JOUR 7 : Jezzine – Beyrouth

Au petit matin, je prends un bus pour Saïda, puis un taxi pour Jezzine (20LL), une des rares villes chrétiennes du sud Liban. Située à 1000m d’altitude, Jezzine est connue pour sa cascade (un filet d’eau plutot) de 40m, son artisanat (la coutellerie) et la statue de la Vierge qui domine la vallée à l’entrée de la ville. Jezzine est à flanc de falaise, ce qui offre une vue parfaite sur les villages alentours, la foret de pins pignons de Bkassine, la plus grande de Méditerranée, et les montagnes.

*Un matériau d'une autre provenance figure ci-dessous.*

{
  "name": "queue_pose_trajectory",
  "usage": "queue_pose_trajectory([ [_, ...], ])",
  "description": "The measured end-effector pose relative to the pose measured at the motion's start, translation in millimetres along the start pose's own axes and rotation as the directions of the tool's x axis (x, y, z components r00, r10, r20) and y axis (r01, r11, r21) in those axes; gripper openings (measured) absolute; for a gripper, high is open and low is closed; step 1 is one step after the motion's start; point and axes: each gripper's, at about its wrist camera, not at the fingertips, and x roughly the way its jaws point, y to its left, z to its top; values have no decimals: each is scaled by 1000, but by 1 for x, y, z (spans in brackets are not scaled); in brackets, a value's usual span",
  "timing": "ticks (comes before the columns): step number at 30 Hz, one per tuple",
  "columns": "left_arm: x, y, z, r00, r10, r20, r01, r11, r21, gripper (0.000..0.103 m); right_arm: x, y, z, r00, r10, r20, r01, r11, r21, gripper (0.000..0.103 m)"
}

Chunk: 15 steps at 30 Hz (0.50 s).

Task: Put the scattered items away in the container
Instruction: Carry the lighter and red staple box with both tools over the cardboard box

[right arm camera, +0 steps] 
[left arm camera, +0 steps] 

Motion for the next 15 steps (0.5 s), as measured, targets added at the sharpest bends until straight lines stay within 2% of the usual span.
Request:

Retour à Beyrouth après des péripéties en stop, taxi et bus. Je profite de mes derniers moments au Liban pour tester la mer, dans laquelle je n’ai toujours pas mis un doigt ! Ne comptez pas sur les plages, il n’y en a pas. Ou alors mal fréquentées et sales. Pour pouvoir poser sa serviette en toute tranquillité et profiter d’une zone d’eau propre, je suis allée au Sporting Club. En plus des transats et de la piscine, se baigner dans la mer à côté du rocher aux pigeons est extra. Le cadre idéal jusqu’au coucher de soleil…
Mes aventures libanaises se terminent, et après un dernier diner de mezze, je file à l’aéroport.